▶ **TO DO**
Repeat the data below exactly, dropping any pictures it holds.

▶ **DATASET EXTRACT**
☆ ☆ ☆ ☆ ☆ ☆ ☆

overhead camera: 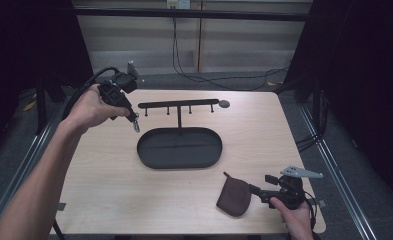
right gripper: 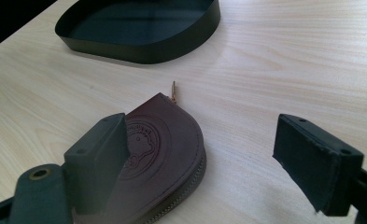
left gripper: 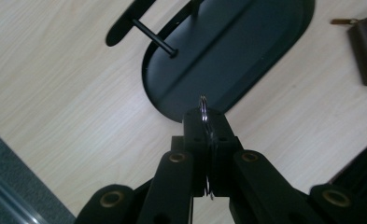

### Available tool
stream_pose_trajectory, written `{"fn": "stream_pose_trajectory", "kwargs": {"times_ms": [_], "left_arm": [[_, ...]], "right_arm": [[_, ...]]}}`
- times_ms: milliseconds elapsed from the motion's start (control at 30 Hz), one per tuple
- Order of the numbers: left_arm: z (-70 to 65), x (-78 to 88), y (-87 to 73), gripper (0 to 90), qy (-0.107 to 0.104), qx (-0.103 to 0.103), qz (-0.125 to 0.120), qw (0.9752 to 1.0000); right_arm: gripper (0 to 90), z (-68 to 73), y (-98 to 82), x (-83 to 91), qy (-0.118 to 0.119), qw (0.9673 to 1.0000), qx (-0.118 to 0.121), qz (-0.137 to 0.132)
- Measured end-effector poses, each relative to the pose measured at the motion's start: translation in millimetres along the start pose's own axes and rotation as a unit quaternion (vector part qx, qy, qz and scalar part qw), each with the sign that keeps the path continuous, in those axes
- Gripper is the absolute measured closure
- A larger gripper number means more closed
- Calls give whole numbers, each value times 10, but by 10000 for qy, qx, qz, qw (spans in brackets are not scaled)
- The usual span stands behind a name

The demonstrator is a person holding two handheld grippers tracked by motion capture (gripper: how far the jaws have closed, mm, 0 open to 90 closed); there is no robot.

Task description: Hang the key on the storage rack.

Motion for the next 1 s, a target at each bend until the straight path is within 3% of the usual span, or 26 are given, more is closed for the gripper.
{"fn": "stream_pose_trajectory", "kwargs": {"times_ms": [633, 1000], "left_arm": [[48, -101, 287, 890, 62, 217, 68, 9997], [88, -148, 396, 890, -4, 311, 51, 9995]], "right_arm": [[178, 10, 0, 4, 54, 10000, 15, -17], [178, 7, -2, 5, 64, 10000, 40, -20]]}}
Point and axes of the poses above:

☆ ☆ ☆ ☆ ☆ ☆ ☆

▶ **SOLVED EXERCISE**
overhead camera: 
right gripper: 
left gripper: 

### Available tool
stream_pose_trajectory, written `{"fn": "stream_pose_trajectory", "kwargs": {"times_ms": [_], "left_arm": [[_, ...]], "right_arm": [[_, ...]]}}`
- times_ms: milliseconds elapsed from the motion's start (control at 30 Hz), one per tuple
- Order of the numbers: left_arm: z (-70 to 65), x (-78 to 88), y (-87 to 73), gripper (0 to 90), qy (-0.107 to 0.104), qx (-0.103 to 0.103), qz (-0.125 to 0.120), qw (0.9752 to 1.0000); right_arm: gripper (0 to 90), z (-68 to 73), y (-98 to 82), x (-83 to 91), qy (-0.118 to 0.119), qw (0.9673 to 1.0000), qx (-0.118 to 0.121), qz (-0.137 to 0.132)
- Measured end-effector poses, each relative to the pose measured at the motion's start: translation in millimetres along the start pose's own axes and rotation as a unit quaternion (vector part qx, qy, qz and scalar part qw), each with the sign that keeps the path continuous, in those axes
- Gripper is the absolute measured closure
- A larger gripper number means more closed
- Calls give whole numbers, each value times 10, but by 10000 for qy, qx, qz, qw (spans in brackets are not scaled)
- The usual span stands behind a name

The demonstrator is a person holding two handheld grippers tracked by motion capture (gripper: how far the jaws have closed, mm, 0 open to 90 closed); there is no robot.

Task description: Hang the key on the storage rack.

Motion for the next 1 s, a target at each bend until the straight path is within 3% of the usual span, or 26 are given, more is closed for the gripper.
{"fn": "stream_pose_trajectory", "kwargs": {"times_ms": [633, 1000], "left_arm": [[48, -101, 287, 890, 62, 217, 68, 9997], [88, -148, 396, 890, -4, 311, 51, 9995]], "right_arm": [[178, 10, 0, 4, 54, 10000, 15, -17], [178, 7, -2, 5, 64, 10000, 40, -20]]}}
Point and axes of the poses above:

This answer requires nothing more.